■ **Problem to work on**: Filter the records below down to lines containing "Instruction".

*** Opening Material provided ***

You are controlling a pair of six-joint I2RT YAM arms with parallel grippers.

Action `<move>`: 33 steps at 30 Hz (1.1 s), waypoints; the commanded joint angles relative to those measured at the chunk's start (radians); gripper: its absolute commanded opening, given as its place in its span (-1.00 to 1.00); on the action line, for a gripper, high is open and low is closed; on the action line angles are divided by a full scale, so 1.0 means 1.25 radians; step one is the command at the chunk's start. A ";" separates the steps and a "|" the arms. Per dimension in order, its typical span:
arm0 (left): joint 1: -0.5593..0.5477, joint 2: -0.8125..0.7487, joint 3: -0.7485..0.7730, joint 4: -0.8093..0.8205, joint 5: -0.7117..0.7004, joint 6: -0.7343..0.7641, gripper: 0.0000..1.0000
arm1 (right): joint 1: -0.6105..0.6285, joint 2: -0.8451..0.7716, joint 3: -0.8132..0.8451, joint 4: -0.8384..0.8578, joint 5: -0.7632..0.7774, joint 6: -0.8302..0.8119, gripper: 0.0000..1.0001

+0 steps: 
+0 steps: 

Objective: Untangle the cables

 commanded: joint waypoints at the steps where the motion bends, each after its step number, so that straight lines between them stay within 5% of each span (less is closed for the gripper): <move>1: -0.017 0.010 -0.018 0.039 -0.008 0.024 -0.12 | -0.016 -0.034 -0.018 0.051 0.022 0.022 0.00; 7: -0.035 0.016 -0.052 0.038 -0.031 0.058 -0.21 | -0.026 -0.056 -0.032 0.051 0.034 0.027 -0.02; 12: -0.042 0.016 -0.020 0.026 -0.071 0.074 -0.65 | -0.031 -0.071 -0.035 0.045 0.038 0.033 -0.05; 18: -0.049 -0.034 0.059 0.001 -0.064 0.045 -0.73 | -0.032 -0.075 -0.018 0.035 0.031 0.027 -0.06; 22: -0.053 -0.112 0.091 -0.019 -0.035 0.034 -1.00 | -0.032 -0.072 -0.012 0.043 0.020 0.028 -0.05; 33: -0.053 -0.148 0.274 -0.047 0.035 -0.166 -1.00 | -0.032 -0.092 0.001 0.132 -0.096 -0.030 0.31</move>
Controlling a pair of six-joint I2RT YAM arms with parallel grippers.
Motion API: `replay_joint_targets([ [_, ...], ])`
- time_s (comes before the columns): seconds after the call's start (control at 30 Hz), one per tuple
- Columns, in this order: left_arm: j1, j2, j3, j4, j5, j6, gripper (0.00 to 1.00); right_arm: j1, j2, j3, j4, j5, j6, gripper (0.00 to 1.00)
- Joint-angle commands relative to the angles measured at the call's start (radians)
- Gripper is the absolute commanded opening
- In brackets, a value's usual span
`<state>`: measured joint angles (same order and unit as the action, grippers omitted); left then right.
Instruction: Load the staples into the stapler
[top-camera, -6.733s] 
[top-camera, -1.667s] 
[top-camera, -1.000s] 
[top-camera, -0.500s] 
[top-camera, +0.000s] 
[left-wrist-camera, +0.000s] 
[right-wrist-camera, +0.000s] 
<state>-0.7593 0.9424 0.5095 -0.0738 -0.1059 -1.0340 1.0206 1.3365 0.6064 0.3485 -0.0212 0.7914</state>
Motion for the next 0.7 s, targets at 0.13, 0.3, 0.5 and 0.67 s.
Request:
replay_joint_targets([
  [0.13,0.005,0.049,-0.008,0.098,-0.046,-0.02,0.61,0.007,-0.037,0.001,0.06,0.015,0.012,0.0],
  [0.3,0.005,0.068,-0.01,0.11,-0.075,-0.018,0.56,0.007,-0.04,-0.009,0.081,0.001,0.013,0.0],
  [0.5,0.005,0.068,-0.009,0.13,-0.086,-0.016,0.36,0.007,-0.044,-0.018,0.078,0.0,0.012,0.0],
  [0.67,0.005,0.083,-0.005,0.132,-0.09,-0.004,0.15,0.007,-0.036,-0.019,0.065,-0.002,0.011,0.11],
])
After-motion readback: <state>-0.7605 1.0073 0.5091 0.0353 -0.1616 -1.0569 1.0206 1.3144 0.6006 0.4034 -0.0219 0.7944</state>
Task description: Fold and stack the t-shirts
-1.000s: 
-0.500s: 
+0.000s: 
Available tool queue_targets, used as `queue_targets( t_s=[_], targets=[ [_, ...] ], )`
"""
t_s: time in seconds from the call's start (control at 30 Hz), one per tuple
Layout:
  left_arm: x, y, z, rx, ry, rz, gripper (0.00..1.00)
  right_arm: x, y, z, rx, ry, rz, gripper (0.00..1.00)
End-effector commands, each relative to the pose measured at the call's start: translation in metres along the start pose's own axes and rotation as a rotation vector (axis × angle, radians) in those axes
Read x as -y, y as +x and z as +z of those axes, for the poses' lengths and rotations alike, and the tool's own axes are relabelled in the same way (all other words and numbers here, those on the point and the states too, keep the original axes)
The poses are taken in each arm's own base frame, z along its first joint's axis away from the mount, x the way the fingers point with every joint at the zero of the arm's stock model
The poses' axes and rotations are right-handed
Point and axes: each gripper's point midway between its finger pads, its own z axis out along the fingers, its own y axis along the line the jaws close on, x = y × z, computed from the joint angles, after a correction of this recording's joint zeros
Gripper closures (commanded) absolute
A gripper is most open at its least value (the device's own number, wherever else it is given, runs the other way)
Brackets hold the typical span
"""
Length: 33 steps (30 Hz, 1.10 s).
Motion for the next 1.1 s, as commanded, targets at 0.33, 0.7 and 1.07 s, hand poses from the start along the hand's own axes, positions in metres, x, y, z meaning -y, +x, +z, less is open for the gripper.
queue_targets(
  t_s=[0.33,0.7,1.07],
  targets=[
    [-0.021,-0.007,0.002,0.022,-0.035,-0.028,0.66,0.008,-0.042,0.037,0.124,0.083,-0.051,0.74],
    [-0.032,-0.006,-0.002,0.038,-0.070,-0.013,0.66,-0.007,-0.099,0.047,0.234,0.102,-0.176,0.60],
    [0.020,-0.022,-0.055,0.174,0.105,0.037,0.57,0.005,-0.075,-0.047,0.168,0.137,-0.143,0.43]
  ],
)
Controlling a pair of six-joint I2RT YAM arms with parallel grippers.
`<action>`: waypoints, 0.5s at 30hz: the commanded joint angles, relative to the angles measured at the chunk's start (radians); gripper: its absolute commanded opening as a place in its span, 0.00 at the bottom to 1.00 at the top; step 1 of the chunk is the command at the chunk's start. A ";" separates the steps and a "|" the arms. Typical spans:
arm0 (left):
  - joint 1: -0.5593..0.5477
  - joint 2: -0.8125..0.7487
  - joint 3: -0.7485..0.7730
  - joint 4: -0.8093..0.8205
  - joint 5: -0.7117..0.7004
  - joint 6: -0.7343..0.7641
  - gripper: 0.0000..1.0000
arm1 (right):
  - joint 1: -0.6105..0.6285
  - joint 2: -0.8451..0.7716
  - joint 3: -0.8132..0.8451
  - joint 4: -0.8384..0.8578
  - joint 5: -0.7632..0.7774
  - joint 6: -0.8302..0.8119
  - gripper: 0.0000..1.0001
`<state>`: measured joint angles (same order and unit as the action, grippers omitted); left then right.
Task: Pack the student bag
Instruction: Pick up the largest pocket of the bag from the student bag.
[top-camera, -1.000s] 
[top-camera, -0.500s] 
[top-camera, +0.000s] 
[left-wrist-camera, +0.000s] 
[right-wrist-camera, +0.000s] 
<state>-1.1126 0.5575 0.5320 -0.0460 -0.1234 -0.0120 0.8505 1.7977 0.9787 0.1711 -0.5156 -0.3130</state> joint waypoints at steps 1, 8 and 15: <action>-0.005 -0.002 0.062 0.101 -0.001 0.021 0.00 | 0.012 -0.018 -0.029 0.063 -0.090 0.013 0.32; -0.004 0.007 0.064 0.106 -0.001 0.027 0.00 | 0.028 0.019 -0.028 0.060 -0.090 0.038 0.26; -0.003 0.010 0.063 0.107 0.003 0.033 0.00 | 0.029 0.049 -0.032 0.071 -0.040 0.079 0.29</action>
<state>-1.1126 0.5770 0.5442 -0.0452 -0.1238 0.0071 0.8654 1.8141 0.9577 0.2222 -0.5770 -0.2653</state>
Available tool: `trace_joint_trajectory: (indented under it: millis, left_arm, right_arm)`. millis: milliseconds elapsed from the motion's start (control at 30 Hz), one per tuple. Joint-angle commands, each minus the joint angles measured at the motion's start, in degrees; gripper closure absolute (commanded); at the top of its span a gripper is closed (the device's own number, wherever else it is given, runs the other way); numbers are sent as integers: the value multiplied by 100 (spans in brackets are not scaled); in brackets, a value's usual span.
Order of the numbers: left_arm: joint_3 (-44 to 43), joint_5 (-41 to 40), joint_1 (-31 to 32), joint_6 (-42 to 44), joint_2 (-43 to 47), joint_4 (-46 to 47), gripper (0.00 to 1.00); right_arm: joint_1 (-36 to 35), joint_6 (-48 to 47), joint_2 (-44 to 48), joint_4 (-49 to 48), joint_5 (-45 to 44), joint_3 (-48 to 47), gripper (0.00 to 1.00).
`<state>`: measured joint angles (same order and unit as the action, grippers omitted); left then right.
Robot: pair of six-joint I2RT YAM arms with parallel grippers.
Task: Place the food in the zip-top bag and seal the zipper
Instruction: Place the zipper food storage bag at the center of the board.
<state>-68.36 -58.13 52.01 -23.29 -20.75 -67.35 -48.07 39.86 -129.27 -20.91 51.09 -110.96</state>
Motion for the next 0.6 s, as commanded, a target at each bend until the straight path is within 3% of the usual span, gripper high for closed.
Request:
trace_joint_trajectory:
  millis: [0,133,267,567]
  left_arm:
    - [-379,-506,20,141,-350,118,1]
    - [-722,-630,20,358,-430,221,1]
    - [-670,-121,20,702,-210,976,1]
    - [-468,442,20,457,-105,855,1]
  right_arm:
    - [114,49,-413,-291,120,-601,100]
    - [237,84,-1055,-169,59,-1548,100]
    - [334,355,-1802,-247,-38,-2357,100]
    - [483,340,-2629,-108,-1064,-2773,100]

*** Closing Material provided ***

■ **Response to this exercise**:
Instruction: Load the staples into the stapler
Instruction: Pick up the largest pocket of the bag from the student bag.
Instruction: Place the zipper food storage bag at the center of the board.

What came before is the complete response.